SOURCE INFORMATION –
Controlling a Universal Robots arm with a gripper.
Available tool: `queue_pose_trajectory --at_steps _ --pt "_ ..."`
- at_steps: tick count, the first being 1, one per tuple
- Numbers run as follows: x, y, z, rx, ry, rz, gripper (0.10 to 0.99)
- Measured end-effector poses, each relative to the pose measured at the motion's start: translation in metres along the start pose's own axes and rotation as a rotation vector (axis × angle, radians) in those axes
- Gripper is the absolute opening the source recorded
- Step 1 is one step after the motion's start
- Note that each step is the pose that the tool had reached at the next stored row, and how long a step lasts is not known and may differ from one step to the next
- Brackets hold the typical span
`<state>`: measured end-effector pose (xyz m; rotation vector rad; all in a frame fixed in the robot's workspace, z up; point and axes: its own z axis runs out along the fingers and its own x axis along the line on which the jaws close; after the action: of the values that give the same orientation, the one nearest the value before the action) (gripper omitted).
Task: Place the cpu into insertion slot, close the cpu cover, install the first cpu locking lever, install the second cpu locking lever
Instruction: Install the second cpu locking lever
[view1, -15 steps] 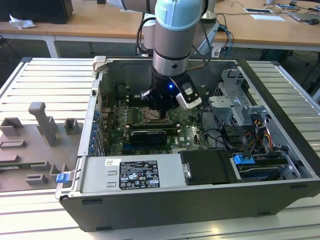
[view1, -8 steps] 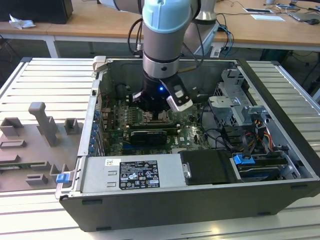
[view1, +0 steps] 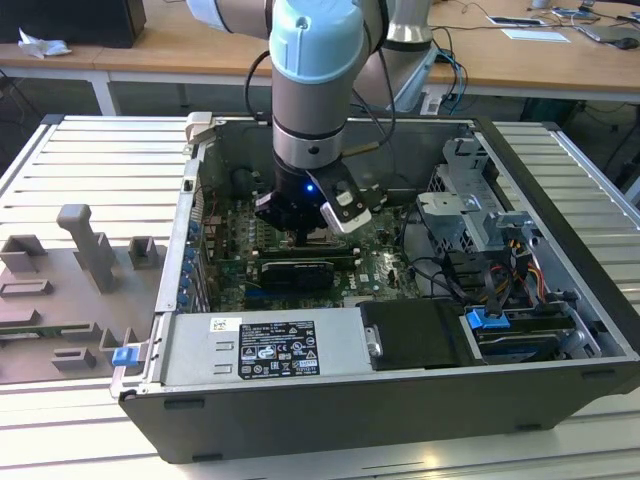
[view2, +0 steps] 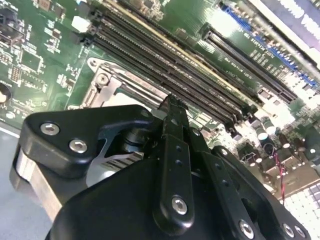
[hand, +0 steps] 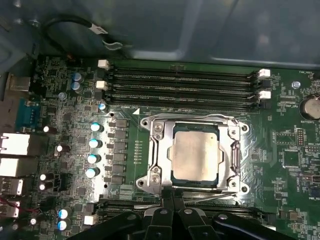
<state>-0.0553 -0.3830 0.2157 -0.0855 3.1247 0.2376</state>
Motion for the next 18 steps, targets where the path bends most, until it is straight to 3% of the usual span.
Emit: queue_pose_trajectory --at_steps 4,7,8,9,10,18 --pt "0.0092 -0.0045 -0.0004 -0.009 -0.0011 0.000 0.106" --pt "0.0174 -0.0059 -0.0001 -0.027 -0.0030 0.000 0.106" --pt "0.0188 -0.0061 0.0002 -0.034 -0.0036 0.000 0.106" --pt "0.0213 -0.0069 0.0008 -0.052 -0.0048 0.000 0.106" --pt "0.0227 -0.0080 0.0019 -0.063 -0.0055 0.000 0.106" --pt "0.0233 -0.0106 0.0125 -0.091 -0.0070 0.000 0.106"
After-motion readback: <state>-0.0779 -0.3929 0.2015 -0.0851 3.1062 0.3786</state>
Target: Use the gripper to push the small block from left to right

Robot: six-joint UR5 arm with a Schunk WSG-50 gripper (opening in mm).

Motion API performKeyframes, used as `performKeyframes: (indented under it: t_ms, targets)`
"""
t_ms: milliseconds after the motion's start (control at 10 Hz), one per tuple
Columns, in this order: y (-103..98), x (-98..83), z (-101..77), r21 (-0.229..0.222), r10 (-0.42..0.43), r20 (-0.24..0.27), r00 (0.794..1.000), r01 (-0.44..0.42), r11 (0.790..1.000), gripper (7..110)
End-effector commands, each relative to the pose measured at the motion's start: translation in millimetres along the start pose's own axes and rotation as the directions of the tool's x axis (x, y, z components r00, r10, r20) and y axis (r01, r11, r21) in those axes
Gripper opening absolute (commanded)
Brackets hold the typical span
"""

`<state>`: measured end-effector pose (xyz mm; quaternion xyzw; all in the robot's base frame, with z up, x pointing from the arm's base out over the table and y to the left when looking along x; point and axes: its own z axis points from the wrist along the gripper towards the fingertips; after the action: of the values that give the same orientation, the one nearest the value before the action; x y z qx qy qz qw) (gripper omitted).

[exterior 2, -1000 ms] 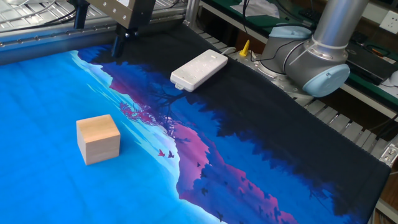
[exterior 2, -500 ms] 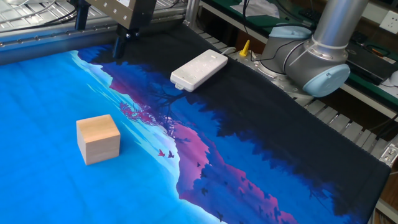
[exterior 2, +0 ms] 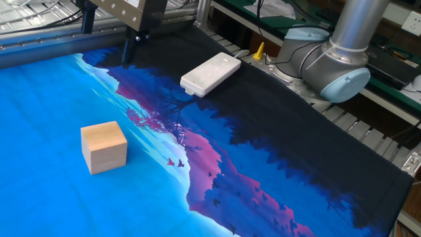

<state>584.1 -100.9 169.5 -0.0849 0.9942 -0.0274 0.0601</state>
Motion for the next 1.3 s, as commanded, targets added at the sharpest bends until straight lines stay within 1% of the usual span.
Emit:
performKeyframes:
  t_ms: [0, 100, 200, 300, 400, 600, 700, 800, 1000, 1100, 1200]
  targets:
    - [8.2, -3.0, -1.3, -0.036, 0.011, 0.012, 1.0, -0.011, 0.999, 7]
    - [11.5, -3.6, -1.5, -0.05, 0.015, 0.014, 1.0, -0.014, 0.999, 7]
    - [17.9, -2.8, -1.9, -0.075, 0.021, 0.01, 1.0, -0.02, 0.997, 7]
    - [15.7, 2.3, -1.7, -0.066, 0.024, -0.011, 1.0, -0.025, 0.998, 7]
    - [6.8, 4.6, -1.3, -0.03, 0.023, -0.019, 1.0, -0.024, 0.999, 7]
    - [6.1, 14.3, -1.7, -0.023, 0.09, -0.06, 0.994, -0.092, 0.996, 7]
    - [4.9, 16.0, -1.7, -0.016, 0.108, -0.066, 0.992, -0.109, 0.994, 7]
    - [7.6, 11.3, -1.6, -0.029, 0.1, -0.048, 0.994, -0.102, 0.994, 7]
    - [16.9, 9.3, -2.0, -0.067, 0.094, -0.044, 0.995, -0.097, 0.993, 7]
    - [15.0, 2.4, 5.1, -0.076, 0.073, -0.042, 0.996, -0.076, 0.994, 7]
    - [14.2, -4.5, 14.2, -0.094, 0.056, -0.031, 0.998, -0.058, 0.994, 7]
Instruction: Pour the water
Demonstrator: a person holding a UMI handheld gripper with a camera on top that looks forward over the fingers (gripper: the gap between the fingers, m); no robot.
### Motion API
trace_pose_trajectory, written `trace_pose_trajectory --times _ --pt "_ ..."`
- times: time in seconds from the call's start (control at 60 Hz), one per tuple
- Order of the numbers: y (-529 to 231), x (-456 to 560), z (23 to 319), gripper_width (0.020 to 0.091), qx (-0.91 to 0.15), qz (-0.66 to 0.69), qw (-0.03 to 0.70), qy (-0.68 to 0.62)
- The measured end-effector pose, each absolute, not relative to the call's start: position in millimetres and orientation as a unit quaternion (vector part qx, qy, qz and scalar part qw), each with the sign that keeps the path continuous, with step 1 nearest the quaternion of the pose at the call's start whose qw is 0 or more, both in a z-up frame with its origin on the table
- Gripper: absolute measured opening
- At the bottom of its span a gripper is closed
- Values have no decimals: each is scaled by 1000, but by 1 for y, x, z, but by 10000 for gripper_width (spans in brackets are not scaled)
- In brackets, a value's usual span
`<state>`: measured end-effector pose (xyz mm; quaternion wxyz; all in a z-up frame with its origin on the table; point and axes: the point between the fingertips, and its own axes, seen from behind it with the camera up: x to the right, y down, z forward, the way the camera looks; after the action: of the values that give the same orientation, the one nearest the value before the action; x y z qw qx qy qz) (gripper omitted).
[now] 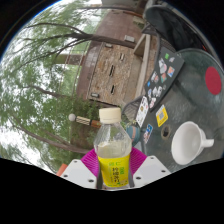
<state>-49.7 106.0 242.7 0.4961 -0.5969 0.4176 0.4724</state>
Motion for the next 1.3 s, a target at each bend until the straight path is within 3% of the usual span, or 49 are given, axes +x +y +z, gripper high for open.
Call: trace_pose_trajectory --times 0.1,0.183,0.3,0.45,0.567,0.667,0.817,0.85,0.917,0.933,1.3 --pt "95 46 269 378 -693 210 655 218" --pt "77 110 266 377 -720 66 687 71" --pt "69 181 193 376 -749 37 661 2" --pt "69 241 74 385 -789 60 610 -35" --pt "64 238 22 406 -801 84 589 -66" --pt "59 244 29 411 -780 104 615 -60" --pt "63 238 26 533 -790 101 601 -71" --pt "58 242 13 606 -808 91 579 -65" --pt "44 239 2 842 -829 73 551 -65" --pt "41 240 1 863 -831 67 548 -63" --pt "-100 180 32 849 -855 24 505 117"
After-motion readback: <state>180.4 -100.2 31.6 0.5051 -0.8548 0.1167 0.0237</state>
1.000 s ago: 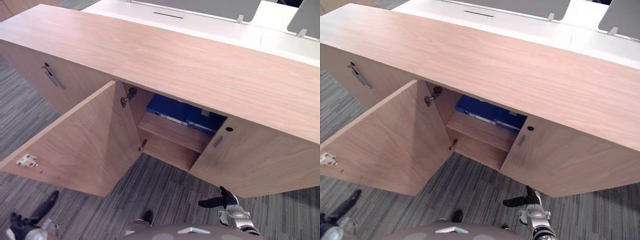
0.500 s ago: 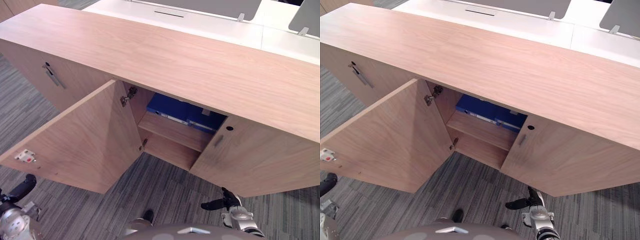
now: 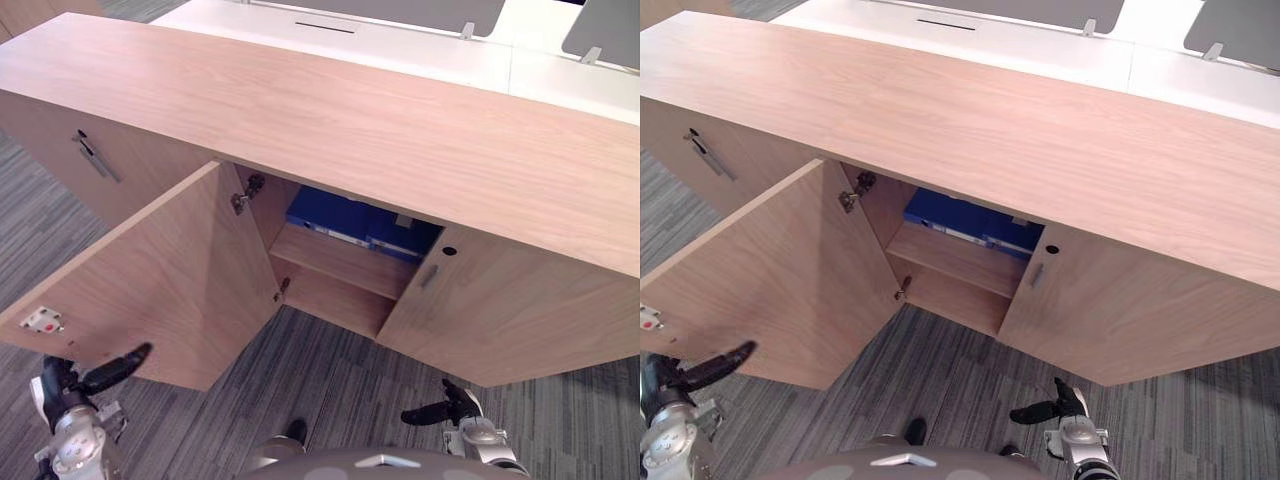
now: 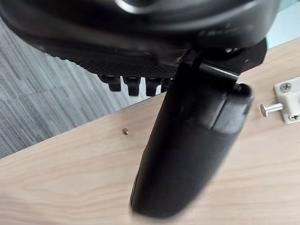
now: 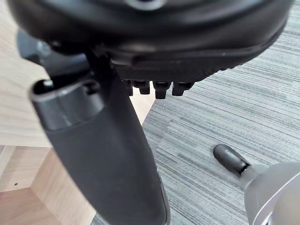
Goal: Walk over to the cabinet, pick up the folder, carry it to the office cabinet, place the folder inside the office cabinet, then close the office cabinet door
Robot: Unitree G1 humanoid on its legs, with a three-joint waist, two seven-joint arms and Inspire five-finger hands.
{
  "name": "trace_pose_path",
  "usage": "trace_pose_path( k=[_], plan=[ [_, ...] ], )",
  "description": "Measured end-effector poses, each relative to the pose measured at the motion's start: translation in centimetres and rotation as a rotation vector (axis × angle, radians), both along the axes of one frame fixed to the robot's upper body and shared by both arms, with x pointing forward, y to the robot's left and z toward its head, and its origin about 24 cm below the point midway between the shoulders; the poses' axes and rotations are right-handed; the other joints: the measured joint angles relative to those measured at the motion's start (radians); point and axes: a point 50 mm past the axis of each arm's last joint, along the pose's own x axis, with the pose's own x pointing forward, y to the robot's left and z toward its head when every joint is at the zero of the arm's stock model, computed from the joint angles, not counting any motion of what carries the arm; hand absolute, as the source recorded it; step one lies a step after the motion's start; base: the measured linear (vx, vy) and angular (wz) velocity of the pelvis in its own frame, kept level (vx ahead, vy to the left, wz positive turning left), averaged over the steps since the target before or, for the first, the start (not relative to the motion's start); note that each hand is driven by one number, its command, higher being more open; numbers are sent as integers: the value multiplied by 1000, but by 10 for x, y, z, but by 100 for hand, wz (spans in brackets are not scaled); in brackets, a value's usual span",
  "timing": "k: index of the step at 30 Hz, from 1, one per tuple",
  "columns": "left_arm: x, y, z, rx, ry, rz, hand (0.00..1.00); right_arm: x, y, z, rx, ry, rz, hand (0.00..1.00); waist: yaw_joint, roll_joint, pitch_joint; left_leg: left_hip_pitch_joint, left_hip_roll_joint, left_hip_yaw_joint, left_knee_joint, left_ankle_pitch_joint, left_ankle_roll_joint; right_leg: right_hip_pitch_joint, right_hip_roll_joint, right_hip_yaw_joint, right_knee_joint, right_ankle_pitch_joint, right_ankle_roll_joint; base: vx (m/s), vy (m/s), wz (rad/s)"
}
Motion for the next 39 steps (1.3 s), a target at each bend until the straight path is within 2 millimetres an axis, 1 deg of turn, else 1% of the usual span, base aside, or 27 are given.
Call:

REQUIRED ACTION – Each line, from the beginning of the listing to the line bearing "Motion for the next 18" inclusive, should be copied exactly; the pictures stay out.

REPLY TO THE EXERCISE –
Controlling a Universal Robots arm with a gripper.
Available tool: `queue_pose_trajectory --at_steps _ --pt "_ ..."`
- at_steps: tick count, the first being 1, one per tuple
- Numbers run as follows: x, y, z, rx, ry, rz, gripper (0.10 to 0.99)
- Measured end-effector poses, each relative to the pose measured at the motion's start: translation in metres along the start pose's own axes and rotation as a rotation vector (axis × angle, radians) in those axes
- Gripper is the absolute opening the source recorded
- Step 1 is one step after the motion's start
- Note that each step is the pose that the tool had reached at the next stored row, and how long a step lasts is not known and may differ from one step to the next
- Brackets hold the typical span
`<state>`: measured end-effector pose (xyz m; rotation vector rad; all in a frame fixed in the robot's workspace, z up; point and axes: its own z axis runs out along the fingers and its own x axis along the line on which the jaws close; after the action: of the values that give the same orientation, the one nearest the value before the action) (gripper omitted).
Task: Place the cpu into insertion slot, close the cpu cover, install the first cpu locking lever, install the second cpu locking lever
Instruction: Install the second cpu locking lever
[view1, -15 steps] 
[view1, -8 steps] 
[view1, +0 steps] 
[view2, +0 steps] 
[hand, +0 steps] 
<state>-0.0553 -0.3830 0.2157 -0.0855 3.1247 0.2376</state>
Motion for the next 18 steps, targets where the path bends most, until it is straight to 3% of the usual span.

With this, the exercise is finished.